Auch deshalb stellt sich Hecking so lange schützend vor seine Spieler, bis er sie nicht mehr verteidigen kann. Wobei: „Nicht mehr verteidigen“ darf sich hier allerdings nur auf die Bewertung der sportlichen Leistungen beziehen. Bei allem anderen muss er ihn verteidigen. Wir alle - und da beziehe ich insbesondere auch mich und meine Journalisten-Kollegen mit ein - müssen uns bewusst darüber werden, wen wir wie kritisieren. Schwäche zeigen ist im Profifußball verboten. Für alle. Aber so hart das Profifußball-Business an sich auch sein mag und so viel die Spieler auch für ihre Dienste kassieren, hinter vielen öffentlichen Persönlichkeiten stecken nunmal schwache bzw. geschwächte, sensible Gemüter. Für sie kann der psychische Druck schnell zu groß werden. „Ja, aber dafür kriegt der auch Millionen“ heißt es dann immer.
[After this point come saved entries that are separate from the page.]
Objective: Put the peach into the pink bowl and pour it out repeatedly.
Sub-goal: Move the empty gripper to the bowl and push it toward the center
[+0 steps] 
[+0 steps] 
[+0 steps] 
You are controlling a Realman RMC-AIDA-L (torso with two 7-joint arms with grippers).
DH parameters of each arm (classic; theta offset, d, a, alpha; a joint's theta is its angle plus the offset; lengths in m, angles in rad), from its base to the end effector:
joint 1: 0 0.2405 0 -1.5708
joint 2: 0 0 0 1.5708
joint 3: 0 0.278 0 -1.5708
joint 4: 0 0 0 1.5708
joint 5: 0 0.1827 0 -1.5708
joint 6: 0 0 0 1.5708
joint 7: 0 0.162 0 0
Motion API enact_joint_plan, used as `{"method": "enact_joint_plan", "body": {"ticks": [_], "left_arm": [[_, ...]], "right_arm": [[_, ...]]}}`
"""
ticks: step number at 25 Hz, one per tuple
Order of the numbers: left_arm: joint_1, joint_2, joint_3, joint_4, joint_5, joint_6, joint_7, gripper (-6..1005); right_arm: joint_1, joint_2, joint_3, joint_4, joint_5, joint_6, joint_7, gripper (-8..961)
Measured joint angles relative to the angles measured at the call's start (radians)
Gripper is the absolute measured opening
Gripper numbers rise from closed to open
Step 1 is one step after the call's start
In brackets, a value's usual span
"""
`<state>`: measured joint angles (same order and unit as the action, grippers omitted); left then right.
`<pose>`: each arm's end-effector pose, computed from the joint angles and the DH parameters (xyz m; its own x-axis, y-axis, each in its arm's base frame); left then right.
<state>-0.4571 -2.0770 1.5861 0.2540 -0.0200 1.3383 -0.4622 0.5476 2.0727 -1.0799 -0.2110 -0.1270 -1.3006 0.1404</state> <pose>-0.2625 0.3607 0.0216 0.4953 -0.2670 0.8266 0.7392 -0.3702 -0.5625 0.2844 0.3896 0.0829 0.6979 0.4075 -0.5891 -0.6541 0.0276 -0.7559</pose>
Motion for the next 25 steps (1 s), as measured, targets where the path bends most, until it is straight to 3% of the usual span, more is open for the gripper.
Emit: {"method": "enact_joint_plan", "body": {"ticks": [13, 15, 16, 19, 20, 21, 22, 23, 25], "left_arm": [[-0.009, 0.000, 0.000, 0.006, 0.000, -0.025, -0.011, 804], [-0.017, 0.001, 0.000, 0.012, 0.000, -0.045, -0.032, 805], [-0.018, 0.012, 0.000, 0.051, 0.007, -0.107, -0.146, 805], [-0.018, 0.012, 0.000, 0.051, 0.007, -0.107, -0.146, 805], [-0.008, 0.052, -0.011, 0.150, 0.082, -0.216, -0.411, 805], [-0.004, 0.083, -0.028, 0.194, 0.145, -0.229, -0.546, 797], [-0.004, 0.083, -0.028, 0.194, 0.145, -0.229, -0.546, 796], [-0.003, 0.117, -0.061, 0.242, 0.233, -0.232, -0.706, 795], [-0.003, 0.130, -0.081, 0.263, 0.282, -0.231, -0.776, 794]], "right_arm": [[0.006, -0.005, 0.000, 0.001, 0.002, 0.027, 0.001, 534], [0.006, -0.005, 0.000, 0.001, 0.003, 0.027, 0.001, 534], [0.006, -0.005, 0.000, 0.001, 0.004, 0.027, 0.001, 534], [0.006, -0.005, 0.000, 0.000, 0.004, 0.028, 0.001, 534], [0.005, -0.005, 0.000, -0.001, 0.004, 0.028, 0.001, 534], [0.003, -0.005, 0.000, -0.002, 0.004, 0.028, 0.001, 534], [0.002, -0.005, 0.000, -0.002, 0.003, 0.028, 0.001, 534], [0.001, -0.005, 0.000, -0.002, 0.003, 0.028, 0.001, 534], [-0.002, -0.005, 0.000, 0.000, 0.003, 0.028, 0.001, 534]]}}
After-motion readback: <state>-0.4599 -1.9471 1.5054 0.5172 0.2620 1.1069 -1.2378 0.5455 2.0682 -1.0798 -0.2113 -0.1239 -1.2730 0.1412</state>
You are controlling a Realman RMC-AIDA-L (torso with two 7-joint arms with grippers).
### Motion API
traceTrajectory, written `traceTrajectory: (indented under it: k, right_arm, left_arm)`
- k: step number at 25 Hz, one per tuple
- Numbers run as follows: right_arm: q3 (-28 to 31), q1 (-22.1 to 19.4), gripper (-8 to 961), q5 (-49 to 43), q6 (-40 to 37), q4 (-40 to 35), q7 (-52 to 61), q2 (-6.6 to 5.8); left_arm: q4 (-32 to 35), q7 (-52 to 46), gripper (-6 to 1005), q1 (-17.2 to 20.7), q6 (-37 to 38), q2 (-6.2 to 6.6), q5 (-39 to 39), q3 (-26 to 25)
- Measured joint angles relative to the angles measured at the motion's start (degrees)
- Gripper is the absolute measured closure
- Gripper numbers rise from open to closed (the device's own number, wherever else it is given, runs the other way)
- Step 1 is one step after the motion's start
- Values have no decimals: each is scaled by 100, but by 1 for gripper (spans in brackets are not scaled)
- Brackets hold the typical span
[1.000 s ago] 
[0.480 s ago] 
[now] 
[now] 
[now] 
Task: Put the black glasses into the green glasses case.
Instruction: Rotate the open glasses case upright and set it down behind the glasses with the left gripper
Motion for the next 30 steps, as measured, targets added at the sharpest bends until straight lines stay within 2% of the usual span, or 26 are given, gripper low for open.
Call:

Aber mal ganz im Ernst: Kann man mit Geld psychische Stabilität kaufen? Sicher nicht.

In den Foren wird Wood rücksichtslos zerrissen

Und genau hier müssen wir einfach aufpassen, wie wir über die Spieler, und in diesem speziellen Fall Wood, (be-)richten. Denn hinter jedem Fußballer - ob nun mit milliarden- oder Amateurvertrag ausgestattet - steckt ein stinknormaler Mensch wie Du und ich, der nachts im Bett liegt und für sich allein über alles nachdenkt, was ihm so widerfährt. Das ist ehrlich gesagt bei allen so. Und auch bei Wood wird das nicht anders sein. Ich weiß, dass das viele jetzt nicht interessieren wird und in den Foren weiter aufs Schärfste gegen Wood geschossen wird. „Versager“ ist da ja fast noch die nettere Formulierung. Aber: Es sollte nicht erst seit Robert Enke unbedingt jeden interessieren.

 

In diesem Sinne bis morgen. Da wird um 14.30 Uhr öffentlich trainiert. Ich melde mich aber wie immer schon um 7.30 Uhr mit dem MorningCall bei Euch.

Scholle

 

P.S.: Stuttgart hat verloren. In Sandhausen. Bielefeld aber gewinnt leider in Darmstadt und ist damit wieder Tabellenführer.